Directions for this task ::
Pull every line that holds the word "camera" from the entries.

***

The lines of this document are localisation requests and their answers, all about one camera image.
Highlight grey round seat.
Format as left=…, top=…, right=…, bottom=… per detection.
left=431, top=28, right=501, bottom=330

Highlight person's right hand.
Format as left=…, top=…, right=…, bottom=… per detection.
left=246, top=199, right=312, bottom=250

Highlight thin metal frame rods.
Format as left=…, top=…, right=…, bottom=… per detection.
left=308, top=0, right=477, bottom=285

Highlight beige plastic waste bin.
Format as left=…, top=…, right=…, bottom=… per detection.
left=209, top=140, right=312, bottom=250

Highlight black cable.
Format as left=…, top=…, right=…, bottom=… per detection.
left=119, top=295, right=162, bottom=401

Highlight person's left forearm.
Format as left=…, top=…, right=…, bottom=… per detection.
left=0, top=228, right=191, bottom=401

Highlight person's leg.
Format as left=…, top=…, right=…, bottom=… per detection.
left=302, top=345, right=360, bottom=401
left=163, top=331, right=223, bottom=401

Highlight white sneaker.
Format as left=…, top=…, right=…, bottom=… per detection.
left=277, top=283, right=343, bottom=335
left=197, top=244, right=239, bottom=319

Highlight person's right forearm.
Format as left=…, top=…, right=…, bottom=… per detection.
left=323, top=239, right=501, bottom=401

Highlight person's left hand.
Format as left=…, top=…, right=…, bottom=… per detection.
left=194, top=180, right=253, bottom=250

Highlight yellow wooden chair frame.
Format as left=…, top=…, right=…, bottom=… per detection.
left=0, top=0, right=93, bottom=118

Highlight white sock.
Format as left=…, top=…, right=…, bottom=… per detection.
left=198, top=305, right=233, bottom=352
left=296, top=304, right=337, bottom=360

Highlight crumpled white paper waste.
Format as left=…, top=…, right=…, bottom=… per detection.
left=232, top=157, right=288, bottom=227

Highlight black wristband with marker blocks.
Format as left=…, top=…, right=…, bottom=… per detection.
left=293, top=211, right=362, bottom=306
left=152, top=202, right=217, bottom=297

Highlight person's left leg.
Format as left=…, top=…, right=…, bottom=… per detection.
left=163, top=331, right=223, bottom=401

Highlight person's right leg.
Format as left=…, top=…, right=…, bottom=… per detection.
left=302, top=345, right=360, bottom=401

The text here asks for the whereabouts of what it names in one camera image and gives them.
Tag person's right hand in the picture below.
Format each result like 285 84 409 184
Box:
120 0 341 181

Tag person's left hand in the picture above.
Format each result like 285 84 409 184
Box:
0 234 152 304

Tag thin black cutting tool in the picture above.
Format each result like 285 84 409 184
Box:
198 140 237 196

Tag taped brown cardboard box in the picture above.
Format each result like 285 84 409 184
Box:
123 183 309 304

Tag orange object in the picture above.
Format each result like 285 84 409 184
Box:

***

Response to this exercise ::
The lines of this document are localisation requests and their answers, all about one camera image.
The text here asks for the whereabouts of what it names in one camera image and gives them.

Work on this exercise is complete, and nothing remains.